I’ve mentioned before how I’m not a fan of meetings with no purpose.  While I’m not a fan, that doesn’t mean my environments are free of meetings.  If we were capable of doing what we do in groups as individuals, we’d probably do everything as individuals, but we don’t.  And since we’re not going to go it alone, let’s get used to the idea that we’re going to do it together.  If we’re going to do it together that means we’re going to need to meet.

Meetings are necessary to exchange information and they can give us a powerful venue for increasing our capacity.  Some meetings are complex.  Others can revolve around a single question.

Single question meetings are some of the most powerful for a group.

One theme in the humanities is the reality that growth in human beings occurs when they are faced with a question and actively seek an answer.  This is why we have the Socratic Method and multiple choice tests.  We view questions as essential to our learning and when we’re learning we’re growing our capacity.

Of the many groups I’ve worked with over the years, one of my favorites was the development team at Ventive.  Each month they held a “drink & think” meeting.  It means what it sounds like.  The company paid for two or three growlers at one of the local breweries in Boise and we’d focus on our technical learning as a group.

One month I got to teach the differences to the triple constraint in waterfall and agile.  Another month we did an estimate drill for a theoretical client.  Then there was the month when I brought in some painter’s tape, a stack of blank paper, and a box of sharpies.  On one piece of payer I wrote “most valuable” and put it up on the left hand side of the wall.  On the right I put up a page with the words “least valuable.”  By the time I was done everyone’s glasses were filled and it was time to ask a single good question.
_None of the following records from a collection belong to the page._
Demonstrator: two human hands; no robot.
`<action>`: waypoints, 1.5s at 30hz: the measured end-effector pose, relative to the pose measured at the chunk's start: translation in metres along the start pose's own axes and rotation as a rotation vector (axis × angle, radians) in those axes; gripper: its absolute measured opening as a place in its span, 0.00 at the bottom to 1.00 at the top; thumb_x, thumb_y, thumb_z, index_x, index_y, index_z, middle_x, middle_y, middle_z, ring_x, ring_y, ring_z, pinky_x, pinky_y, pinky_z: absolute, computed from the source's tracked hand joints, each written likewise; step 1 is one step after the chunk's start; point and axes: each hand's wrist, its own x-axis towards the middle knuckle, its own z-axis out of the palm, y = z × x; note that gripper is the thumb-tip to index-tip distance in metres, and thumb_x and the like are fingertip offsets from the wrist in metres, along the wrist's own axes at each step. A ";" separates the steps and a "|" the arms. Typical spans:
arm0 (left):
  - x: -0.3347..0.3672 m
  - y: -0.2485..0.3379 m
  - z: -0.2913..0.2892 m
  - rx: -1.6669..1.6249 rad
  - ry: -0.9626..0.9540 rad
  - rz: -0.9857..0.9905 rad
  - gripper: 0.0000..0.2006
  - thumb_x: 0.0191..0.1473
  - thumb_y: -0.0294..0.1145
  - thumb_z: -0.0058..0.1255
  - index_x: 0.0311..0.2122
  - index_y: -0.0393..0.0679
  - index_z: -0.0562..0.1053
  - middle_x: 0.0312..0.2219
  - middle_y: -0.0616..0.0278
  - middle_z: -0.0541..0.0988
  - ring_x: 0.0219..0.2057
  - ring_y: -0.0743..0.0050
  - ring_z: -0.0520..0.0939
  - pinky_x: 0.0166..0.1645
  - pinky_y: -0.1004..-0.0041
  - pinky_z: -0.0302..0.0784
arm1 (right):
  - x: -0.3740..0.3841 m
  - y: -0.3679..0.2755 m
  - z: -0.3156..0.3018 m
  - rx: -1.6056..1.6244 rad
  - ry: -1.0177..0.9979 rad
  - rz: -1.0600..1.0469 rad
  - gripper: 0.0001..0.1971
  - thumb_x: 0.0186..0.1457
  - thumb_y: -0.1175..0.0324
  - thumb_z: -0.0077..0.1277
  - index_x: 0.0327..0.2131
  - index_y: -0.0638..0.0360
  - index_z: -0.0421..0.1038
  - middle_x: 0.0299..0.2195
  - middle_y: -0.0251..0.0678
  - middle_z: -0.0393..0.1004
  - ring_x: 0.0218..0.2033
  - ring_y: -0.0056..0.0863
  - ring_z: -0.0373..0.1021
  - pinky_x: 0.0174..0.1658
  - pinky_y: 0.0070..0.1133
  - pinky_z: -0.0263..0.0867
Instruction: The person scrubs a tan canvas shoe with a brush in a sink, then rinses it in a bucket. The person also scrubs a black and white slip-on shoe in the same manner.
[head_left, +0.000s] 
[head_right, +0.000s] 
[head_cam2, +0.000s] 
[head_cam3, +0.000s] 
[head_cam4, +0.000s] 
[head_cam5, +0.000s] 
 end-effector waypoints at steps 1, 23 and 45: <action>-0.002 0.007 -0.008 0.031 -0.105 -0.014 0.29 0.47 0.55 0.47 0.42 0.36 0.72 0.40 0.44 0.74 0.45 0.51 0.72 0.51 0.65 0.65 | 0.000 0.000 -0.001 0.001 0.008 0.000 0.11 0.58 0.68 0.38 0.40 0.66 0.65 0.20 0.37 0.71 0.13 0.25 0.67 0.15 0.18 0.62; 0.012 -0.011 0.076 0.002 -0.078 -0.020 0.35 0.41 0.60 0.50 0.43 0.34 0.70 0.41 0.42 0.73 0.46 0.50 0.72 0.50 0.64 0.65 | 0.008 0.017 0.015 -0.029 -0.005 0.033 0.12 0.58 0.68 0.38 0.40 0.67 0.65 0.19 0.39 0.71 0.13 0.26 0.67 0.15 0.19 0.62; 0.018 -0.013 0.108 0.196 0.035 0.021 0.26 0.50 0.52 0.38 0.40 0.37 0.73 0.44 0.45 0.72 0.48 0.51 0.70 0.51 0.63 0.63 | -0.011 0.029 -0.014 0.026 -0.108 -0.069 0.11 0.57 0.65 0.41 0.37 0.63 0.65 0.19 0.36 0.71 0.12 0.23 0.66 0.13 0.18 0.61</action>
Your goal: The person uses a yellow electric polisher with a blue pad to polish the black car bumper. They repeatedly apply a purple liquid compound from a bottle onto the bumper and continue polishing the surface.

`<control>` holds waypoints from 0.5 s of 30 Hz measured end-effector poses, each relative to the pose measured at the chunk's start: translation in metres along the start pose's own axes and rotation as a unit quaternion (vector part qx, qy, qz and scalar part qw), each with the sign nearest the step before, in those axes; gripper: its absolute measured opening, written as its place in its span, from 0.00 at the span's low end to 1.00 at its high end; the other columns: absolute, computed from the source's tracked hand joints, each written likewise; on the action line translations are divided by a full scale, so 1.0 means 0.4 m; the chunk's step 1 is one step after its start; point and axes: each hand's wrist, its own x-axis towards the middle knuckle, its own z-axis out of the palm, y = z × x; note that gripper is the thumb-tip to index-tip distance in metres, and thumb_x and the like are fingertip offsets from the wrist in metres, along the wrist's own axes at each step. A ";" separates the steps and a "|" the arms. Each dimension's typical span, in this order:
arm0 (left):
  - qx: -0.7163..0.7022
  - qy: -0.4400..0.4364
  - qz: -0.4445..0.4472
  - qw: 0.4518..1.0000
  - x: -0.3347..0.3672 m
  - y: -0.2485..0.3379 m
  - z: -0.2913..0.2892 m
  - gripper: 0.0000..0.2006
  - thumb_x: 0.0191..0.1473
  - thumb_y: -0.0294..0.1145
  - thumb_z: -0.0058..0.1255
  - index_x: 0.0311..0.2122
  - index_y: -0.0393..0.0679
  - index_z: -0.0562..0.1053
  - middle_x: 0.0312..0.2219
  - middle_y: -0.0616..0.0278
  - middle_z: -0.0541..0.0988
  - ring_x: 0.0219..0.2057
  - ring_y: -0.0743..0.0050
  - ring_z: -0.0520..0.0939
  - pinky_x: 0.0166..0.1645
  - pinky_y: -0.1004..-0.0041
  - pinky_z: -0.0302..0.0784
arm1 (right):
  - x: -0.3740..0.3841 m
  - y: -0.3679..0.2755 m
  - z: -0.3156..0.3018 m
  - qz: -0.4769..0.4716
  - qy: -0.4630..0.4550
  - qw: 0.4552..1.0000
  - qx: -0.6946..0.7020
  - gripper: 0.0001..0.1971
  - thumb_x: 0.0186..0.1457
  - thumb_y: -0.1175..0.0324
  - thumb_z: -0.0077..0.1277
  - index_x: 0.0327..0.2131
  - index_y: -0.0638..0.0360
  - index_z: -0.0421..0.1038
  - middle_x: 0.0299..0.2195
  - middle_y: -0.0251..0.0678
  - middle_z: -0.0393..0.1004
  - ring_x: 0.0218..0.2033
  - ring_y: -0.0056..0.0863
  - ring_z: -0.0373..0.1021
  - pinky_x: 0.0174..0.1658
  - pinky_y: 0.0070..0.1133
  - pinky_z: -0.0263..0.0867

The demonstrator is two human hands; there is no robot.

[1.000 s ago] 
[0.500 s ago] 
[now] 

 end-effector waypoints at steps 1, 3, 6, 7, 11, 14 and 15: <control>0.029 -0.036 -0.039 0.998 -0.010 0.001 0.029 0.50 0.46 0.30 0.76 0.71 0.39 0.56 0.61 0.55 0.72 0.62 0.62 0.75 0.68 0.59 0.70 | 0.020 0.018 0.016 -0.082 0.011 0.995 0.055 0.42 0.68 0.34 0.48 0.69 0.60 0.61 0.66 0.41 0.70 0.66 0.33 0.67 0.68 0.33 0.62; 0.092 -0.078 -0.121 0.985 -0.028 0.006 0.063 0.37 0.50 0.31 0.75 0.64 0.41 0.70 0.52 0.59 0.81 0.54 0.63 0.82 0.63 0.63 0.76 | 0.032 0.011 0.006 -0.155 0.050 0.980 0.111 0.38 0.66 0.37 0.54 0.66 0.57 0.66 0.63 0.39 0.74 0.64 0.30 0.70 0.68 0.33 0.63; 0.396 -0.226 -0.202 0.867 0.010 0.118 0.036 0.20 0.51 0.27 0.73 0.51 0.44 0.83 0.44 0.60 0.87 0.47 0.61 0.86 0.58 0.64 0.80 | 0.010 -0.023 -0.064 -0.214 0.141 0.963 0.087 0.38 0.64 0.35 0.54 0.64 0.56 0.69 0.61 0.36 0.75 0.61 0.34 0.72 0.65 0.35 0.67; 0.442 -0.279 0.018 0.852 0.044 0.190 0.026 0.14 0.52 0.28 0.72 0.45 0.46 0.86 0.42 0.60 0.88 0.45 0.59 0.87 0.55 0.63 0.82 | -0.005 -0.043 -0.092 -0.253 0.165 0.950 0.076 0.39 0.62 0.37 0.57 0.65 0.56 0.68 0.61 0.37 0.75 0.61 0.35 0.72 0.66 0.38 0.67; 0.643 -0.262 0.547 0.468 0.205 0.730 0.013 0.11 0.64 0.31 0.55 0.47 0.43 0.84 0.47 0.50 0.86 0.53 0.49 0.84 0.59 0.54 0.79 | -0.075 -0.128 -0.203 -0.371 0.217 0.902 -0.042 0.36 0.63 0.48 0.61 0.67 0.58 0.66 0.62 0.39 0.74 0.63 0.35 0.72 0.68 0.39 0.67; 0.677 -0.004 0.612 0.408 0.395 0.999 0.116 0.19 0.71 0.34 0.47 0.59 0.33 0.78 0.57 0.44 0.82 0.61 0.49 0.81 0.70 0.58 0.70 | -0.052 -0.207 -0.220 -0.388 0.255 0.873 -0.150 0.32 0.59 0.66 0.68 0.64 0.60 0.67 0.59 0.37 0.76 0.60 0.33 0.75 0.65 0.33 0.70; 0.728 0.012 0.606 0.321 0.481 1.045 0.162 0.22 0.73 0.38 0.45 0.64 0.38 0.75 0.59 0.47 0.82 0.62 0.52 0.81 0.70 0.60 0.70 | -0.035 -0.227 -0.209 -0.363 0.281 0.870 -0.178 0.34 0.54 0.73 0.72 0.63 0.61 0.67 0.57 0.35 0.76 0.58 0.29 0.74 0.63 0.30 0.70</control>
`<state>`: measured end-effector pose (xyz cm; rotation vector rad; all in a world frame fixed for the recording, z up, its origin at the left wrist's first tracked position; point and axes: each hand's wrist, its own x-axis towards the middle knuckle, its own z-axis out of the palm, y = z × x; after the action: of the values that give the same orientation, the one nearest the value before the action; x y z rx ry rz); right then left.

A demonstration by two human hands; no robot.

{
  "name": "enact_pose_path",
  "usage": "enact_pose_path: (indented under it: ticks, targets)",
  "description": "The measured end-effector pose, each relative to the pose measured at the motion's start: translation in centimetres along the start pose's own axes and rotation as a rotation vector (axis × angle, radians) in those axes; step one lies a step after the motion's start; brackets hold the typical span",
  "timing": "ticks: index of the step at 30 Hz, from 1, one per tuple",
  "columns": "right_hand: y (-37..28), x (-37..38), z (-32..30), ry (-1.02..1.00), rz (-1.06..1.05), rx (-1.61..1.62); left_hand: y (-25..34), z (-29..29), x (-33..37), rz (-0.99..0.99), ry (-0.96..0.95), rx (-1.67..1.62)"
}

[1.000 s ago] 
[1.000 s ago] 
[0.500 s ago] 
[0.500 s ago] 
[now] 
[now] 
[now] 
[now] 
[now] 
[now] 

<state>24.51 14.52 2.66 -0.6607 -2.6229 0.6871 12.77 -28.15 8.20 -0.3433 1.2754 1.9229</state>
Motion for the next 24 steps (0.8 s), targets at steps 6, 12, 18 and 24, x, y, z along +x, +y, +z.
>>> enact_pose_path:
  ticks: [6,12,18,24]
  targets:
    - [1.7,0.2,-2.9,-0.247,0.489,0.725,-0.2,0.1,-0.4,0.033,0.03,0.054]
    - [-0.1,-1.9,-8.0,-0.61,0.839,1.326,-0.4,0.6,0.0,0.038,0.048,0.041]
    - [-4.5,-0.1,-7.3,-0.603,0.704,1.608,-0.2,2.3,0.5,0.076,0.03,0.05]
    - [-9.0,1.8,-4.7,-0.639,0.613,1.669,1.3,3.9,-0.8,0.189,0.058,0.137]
“How do you add value to your client?”

I then explained that for each answer to that question they needed to write it on a sheet of paper and tape it to the wall.  Within minutes the wall was covered.

Then it was time to search for the meaning behind each of those pages.  We started with one developer and asked him to walk us through his pages and explain why.  As he did we started seeing where his strong skills matched with strong client needs.  It was also to see where he was proud to add value.

We went through each contributor this way.  Everyone had a voice.  When it was done everyone knew why each page was on the wall.  Individually these meant something, but as a group they represented what WE were capable of doing.  Each person during the meeting that day learned more about what everyone else’s strengths and challenges were.  We also had a clear way of seeing what we could do as a team.

In a fast-growing environment like Ventive where new hires were frequent meetings where we get to know one another’s strengths were key to our success.

A single question can bring together powerful answers at both the individual and group level.  So, what you need to decide is what is your next good question?